Monday 27th of April 2015

I'm using a mobile app to track my expenses and that does the same thing as YNAB (just that I don't need a computer for that).

I totally agree with you that tracking your expenses is useless unless you review and reflect on your spendings. I've been recording my expenses without reviewing them for the past 6 months and naturally, nothing has changed.
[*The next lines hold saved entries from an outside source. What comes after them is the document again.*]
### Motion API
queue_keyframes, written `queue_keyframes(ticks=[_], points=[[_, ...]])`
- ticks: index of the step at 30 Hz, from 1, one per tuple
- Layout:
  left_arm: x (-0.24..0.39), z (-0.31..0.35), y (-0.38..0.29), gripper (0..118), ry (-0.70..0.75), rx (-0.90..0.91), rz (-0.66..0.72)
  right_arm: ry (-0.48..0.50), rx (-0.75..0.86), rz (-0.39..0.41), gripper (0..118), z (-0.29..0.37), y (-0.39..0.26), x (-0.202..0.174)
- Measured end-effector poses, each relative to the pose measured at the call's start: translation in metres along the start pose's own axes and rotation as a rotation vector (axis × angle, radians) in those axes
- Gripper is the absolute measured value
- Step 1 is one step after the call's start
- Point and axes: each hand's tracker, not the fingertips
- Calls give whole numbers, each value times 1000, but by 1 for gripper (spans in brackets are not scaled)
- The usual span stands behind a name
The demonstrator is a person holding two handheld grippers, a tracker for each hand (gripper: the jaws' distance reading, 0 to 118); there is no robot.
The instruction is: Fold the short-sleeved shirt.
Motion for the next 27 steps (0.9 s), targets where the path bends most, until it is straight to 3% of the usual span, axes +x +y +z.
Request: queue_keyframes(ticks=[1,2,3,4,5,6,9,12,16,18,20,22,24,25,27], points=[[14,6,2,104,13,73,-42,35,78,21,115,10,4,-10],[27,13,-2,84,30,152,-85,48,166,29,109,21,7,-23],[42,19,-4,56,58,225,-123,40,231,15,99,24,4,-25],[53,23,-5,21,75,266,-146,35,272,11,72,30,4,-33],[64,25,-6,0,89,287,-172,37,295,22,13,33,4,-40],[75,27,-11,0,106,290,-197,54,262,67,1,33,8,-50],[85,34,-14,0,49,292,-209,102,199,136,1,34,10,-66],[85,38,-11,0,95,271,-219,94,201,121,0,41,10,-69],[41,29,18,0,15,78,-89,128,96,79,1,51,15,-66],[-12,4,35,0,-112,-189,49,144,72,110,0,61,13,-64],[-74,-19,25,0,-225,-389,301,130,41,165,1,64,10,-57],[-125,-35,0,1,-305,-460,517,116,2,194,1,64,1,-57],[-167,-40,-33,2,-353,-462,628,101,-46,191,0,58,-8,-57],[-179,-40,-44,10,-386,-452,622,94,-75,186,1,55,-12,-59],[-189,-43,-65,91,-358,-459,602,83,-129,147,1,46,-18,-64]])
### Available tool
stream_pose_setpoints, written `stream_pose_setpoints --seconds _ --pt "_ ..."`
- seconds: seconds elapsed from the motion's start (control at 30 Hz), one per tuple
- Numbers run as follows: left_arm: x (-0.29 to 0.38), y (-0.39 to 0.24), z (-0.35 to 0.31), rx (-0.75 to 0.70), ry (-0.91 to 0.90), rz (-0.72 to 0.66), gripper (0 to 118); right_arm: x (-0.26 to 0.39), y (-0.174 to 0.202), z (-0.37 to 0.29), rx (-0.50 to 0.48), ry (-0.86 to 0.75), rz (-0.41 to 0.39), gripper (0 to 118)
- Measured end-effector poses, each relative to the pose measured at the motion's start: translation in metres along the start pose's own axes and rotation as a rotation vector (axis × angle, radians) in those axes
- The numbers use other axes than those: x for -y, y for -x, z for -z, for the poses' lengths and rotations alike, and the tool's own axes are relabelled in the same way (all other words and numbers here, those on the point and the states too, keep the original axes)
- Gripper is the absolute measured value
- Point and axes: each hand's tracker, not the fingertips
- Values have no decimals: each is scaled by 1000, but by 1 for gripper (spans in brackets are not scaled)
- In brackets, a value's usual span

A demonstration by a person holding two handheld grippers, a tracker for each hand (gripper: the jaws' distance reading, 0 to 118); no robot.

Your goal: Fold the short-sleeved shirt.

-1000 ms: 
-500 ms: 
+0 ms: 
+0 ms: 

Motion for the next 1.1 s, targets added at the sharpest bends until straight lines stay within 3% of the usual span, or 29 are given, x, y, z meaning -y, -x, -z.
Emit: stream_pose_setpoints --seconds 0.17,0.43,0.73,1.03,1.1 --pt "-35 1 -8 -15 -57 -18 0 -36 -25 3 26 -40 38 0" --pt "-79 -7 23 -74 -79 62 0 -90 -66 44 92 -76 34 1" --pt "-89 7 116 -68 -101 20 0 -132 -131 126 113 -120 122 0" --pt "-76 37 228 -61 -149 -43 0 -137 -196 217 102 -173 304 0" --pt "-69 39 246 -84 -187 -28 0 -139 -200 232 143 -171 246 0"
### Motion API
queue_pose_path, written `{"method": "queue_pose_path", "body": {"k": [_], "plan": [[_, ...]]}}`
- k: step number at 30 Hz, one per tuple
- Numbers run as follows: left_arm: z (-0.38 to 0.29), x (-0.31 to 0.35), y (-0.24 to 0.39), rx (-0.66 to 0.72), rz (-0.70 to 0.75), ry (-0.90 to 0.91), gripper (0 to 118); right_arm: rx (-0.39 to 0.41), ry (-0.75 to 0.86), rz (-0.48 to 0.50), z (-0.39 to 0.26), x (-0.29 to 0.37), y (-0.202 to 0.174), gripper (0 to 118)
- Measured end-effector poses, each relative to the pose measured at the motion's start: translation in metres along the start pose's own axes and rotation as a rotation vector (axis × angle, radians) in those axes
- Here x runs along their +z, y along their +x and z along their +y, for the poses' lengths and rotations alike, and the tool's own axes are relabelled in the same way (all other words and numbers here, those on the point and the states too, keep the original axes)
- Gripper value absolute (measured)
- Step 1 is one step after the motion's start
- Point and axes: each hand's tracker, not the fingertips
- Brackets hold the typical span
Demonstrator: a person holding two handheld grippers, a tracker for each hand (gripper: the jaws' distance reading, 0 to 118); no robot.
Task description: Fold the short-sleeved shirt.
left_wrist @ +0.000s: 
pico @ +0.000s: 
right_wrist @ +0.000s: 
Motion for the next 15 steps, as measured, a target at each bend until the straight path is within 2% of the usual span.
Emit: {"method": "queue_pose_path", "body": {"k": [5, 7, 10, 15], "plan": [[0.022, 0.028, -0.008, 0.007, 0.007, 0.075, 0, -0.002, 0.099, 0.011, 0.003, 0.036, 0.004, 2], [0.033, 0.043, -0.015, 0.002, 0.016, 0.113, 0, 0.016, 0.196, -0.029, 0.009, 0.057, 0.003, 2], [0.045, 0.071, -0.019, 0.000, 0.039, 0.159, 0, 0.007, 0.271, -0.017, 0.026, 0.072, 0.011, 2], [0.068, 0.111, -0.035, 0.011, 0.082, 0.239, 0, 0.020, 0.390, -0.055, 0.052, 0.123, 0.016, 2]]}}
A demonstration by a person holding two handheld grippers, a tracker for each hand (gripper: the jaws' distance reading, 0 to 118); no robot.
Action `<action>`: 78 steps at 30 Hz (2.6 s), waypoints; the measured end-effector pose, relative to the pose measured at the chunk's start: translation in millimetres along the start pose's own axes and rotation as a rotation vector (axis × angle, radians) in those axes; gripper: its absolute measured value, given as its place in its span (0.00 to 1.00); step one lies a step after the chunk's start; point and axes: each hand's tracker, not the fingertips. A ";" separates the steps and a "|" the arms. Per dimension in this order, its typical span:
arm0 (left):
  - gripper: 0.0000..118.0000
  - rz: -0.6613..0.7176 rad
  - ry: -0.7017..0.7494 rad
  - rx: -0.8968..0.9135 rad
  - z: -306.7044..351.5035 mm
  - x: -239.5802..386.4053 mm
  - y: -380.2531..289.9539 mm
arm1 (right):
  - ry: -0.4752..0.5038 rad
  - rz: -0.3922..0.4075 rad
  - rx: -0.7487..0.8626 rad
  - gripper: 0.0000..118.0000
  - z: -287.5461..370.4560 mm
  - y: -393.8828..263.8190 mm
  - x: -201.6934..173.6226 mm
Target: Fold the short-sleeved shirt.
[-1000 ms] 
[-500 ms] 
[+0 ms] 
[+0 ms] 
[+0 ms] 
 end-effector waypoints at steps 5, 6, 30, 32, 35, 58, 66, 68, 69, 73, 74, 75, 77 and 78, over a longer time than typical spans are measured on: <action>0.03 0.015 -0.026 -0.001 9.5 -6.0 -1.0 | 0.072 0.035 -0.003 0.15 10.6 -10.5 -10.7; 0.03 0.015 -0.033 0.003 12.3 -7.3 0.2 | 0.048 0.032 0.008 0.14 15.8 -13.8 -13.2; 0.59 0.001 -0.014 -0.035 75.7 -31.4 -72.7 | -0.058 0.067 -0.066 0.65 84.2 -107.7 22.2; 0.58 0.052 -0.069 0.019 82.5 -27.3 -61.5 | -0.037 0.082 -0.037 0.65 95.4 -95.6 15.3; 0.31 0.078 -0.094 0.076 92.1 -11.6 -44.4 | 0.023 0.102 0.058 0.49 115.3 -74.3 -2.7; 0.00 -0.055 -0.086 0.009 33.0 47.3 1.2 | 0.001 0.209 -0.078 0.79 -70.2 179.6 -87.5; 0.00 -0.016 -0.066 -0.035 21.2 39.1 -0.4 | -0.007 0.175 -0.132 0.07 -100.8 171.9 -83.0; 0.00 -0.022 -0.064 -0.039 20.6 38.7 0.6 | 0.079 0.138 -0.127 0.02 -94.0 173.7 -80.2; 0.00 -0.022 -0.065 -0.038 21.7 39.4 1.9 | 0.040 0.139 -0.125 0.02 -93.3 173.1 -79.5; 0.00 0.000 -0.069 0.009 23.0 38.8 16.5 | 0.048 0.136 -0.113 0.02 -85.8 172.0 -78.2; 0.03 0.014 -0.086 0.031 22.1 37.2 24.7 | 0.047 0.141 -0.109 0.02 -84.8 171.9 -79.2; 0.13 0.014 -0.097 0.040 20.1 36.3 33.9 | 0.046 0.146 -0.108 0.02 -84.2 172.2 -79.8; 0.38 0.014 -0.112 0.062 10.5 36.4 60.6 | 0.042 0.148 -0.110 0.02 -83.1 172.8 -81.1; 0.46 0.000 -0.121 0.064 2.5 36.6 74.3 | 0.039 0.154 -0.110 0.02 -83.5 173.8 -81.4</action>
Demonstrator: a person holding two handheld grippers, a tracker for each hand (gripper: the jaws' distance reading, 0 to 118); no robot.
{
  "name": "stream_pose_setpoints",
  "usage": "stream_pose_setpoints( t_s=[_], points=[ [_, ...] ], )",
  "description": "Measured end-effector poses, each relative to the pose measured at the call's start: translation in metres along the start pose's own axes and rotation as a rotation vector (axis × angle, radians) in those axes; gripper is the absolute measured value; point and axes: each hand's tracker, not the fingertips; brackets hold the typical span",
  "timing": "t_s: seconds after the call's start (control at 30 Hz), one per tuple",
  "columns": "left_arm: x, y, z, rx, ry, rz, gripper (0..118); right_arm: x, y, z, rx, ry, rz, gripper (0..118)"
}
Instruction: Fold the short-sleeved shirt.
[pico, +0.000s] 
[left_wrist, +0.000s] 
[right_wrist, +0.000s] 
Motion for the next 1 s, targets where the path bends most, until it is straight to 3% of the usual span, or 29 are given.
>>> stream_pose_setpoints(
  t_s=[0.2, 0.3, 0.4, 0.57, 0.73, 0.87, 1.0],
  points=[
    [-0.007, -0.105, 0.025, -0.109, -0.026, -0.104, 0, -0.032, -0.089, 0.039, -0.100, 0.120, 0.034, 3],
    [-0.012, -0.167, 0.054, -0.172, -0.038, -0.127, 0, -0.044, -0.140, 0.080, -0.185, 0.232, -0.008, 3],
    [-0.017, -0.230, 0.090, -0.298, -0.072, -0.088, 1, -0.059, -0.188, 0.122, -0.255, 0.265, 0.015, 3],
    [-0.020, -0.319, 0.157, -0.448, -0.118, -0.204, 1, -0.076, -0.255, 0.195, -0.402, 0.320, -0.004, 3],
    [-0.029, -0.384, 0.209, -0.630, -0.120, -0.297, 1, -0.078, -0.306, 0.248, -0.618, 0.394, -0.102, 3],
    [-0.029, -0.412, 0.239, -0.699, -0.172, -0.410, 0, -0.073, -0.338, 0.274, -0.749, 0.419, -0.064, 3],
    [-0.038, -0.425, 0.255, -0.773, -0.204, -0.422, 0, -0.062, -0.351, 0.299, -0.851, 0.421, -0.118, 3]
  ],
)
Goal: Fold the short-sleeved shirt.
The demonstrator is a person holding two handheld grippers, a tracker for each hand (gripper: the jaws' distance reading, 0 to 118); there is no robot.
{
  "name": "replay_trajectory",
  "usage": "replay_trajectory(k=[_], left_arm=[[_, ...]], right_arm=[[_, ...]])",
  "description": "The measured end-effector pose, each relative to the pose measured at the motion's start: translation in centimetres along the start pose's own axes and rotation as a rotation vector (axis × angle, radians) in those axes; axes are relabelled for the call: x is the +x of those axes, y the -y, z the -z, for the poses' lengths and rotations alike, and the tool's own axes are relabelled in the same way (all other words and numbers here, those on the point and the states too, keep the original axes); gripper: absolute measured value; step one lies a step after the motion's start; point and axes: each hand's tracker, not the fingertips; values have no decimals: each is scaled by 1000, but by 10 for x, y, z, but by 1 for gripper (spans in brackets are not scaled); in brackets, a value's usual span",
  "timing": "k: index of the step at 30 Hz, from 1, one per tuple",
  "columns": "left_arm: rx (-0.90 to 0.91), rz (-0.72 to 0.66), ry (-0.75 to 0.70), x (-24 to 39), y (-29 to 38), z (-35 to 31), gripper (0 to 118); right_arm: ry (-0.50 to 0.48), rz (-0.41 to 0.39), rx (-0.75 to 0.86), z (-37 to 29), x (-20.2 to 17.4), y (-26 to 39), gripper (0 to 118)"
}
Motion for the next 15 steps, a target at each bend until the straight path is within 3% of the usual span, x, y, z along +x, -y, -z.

I started combining the data to put together a 6-month moving average expense index for each category and started using those figures for my budgets. This month my expenses have reduced significantly. For once, I'm actually looking forward to blog about my montlhy expenses report.

Kyith

Monday 27th of April 2015

Hi Mickey,

I am glad that you have made a better sensing of your data and how it helps you. Sometimes you wonder if u need to keep certain categories or not. Keeping when you don't have a problem i guess is needed for some variable ones just to sense if you are keeping discipline.

Tropikul

Sunday 26th of April 2015

Great fan of your blog!

I've been using YNAB for the past 5 years since i've started working and i must say it is a wonderful application. It not only tracks spending, but limits it as well and allows me to work around the amount of money i have at one time. Of course the mental discipline of tracking and adhering to one's spending limit is required as well - which is the most important aspect of personal finance in my opinion.

Kyith

Monday 27th of April 2015

Hi Tropikul,

Thanks for visiting my humble blog. I think you hit the nail on the head that you still need some discipline to stay on it. I am not sure but i suppose for folks like you who start working, starting at a good state, your goals are different from folks who have a problem. Still i can see you guys needing to make small changes weekly to stay on the threshold as well.